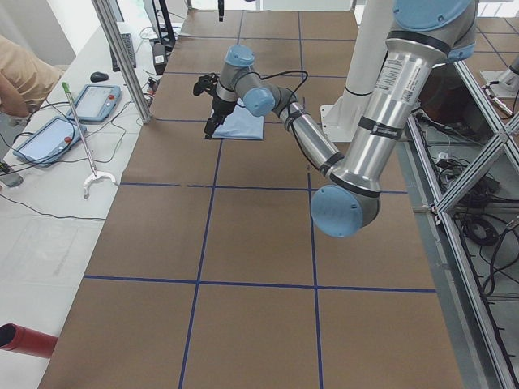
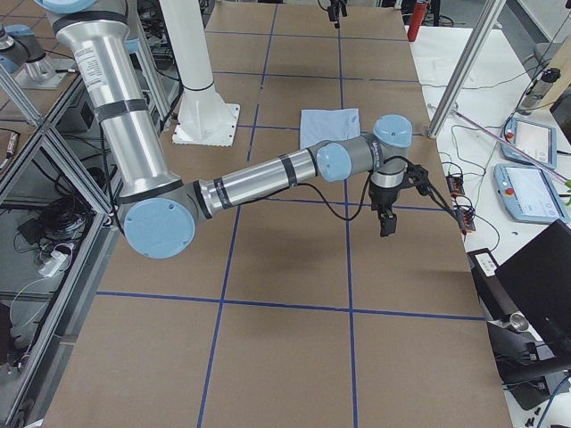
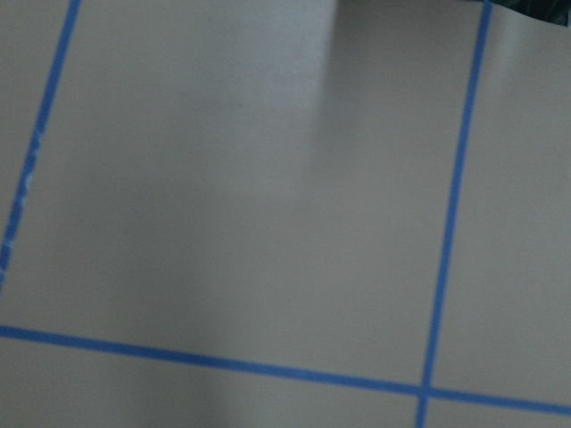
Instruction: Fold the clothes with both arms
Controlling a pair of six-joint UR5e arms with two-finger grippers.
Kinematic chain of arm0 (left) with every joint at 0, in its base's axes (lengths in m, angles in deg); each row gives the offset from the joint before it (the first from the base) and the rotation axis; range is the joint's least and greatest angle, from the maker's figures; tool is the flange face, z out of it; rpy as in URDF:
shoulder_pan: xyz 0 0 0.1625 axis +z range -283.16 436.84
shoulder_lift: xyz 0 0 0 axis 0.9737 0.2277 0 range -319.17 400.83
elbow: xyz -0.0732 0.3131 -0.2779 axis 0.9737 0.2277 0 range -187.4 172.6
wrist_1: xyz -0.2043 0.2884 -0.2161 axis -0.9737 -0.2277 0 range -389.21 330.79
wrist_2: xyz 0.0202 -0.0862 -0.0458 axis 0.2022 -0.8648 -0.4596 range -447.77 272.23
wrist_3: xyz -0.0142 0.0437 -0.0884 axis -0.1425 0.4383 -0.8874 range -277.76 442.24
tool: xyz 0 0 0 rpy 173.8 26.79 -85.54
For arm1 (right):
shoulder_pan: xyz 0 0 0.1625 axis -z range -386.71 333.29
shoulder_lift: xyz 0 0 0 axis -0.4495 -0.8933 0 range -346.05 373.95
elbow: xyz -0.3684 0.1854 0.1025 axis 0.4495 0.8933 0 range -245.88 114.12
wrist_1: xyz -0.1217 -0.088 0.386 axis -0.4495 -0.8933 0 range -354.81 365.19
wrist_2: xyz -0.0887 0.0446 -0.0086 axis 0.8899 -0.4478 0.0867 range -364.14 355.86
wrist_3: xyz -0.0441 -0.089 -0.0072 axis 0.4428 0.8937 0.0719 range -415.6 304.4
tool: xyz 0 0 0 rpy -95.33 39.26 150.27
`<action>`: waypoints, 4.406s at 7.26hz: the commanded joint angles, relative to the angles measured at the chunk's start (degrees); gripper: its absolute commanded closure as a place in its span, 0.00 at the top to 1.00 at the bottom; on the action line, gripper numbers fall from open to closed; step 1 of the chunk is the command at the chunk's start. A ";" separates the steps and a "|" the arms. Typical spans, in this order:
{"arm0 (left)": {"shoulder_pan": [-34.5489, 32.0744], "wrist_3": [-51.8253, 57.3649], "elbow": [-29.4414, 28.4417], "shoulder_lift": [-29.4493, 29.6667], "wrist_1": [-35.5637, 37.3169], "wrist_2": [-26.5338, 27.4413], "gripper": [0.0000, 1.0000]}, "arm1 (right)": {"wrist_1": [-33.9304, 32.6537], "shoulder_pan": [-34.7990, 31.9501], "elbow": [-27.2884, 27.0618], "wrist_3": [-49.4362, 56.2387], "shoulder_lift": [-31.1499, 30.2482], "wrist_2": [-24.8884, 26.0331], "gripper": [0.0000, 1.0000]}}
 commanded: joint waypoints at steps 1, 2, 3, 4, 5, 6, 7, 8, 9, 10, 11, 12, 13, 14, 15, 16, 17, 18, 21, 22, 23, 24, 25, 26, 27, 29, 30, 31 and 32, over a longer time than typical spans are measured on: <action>-13.01 13.04 0.69 -11.72 0.54 -12.28 1.00 | -7.67 -4.96 -7.18 4.84 -12.97 -2.60 1.00; -14.37 13.14 0.16 -16.82 0.63 -13.47 1.00 | -7.59 -4.97 -11.39 4.40 -20.71 -2.62 1.00; -15.25 13.49 -1.32 -19.49 0.54 -13.49 1.00 | -7.68 -5.67 -14.91 4.40 -25.22 -2.71 1.00; -20.22 17.41 -1.51 -21.43 0.63 -13.57 1.00 | -7.59 -6.02 -16.60 4.40 -29.01 -2.53 1.00; -21.40 24.24 -1.77 -23.97 1.50 -13.57 1.00 | -5.85 -7.16 -17.05 4.57 -30.18 -2.10 1.00; -22.98 27.96 -1.86 -26.52 1.51 -13.57 1.00 | -4.79 -7.34 -17.06 4.58 -30.45 -2.35 1.00; -24.73 28.08 -1.69 -28.72 0.99 -13.66 1.00 | -4.43 -7.26 -16.97 4.40 -30.19 -2.53 1.00; -24.58 27.65 -2.21 -28.22 1.33 -13.75 1.00 | -4.34 -7.34 -16.97 4.75 -29.41 -5.84 1.00; -24.58 27.30 -2.39 -28.04 1.33 -13.58 1.00 | -4.25 -7.26 -16.97 5.27 -29.40 -7.35 1.00; -24.40 27.55 -6.48 -27.17 -0.41 -12.88 1.00 | -4.34 -7.26 -16.71 5.37 -29.75 -6.93 1.00; -24.23 27.47 -9.91 -25.77 -4.17 -12.87 1.00 | -4.25 -7.26 -16.97 5.37 -29.75 -7.01 1.00; -24.23 27.47 -10.73 -25.75 -5.59 -13.31 1.00 | -4.42 -7.26 -16.80 5.28 -29.84 -7.10 1.00; -24.31 27.90 -11.70 -26.45 -5.52 -13.57 1.00 | -4.51 -7.26 -16.71 5.19 -30.19 -6.93 1.00; -24.49 27.99 -12.05 -27.85 -5.26 -15.05 1.00 | -4.43 -7.26 -16.62 4.93 -30.19 -6.67 1.00; -24.49 27.91 -12.15 -29.25 -5.26 -18.81 1.00 | -4.42 -7.26 -16.62 4.84 -30.19 -6.58 1.00; -24.66 27.56 -11.19 -29.70 -5.26 -19.19 1.00 | -4.42 -7.26 -16.62 4.84 -30.19 -6.57 1.00; -24.66 27.56 -12.14 -29.62 -5.61 -19.46 1.00 | -4.34 -7.26 -16.71 4.84 -30.10 -6.66 1.00; -24.66 27.56 -11.71 -29.62 -5.61 -19.64 1.00 | -4.34 -7.26 -16.88 4.84 -29.93 -6.66 1.00; -24.66 27.56 -11.88 -29.62 -5.70 -19.81 1.00 | -4.25 -7.26 -17.06 4.75 -29.84 -6.93 1.00; -24.66 27.56 -11.88 -29.62 -5.70 -19.81 1.00 | -4.25 -7.26 -17.06 4.75 -29.93 -6.93 1.00; -24.66 27.56 -11.88 -29.62 -5.70 -19.81 1.00 | -4.25 -7.26 -17.06 4.84 -29.93 -6.75 1.00; -24.66 27.56 -11.88 -29.62 -5.70 -19.81 1.00 | -4.25 -7.26 -17.15 4.84 -29.84 -6.75 1.00; -24.66 27.56 -11.97 -29.62 -5.70 -19.81 1.00 | -4.25 -7.26 -17.15 4.84 -29.84 -6.75 1.00; -24.66 27.56 -11.80 -29.62 -5.61 -19.90 1.00 | -4.25 -7.26 -17.15 4.84 -29.84 -6.75 1.00; -24.66 27.64 -12.06 -29.62 -5.61 -19.90 1.00 | -4.25 -7.26 -17.32 4.93 -29.84 -6.75 1.00; -24.66 27.56 -12.06 -29.71 -5.52 -19.90 1.00 | -4.25 -7.26 -17.50 4.93 -29.75 -6.75 1.00; -24.66 27.56 -12.06 -29.62 -5.52 -19.81 1.00 | -4.25 -7.26 -17.50 4.93 -29.84 -6.75 1.00; -24.66 27.56 -12.06 -29.62 -5.52 -19.81 1.00 | -4.25 -7.26 -17.50 4.93 -29.84 -6.75 1.00; -24.66 27.56 -11.80 -29.62 -5.52 -19.90 1.00 | -4.25 -7.26 -17.50 4.93 -29.84 -6.75 1.00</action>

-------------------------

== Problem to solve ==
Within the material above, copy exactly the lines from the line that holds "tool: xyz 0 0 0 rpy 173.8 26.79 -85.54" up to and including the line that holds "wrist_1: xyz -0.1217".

== Response box ==
tool: xyz 0 0 0 rpy 173.8 26.79 -85.54
For arm1 (right):
shoulder_pan: xyz 0 0 0.1625 axis -z range -386.71 333.29
shoulder_lift: xyz 0 0 0 axis -0.4495 -0.8933 0 range -346.05 373.95
elbow: xyz -0.3684 0.1854 0.1025 axis 0.4495 0.8933 0 range -245.88 114.12
wrist_1: xyz -0.1217 -0.088 0.386 axis -0.4495 -0.8933 0 range -354.81 365.19

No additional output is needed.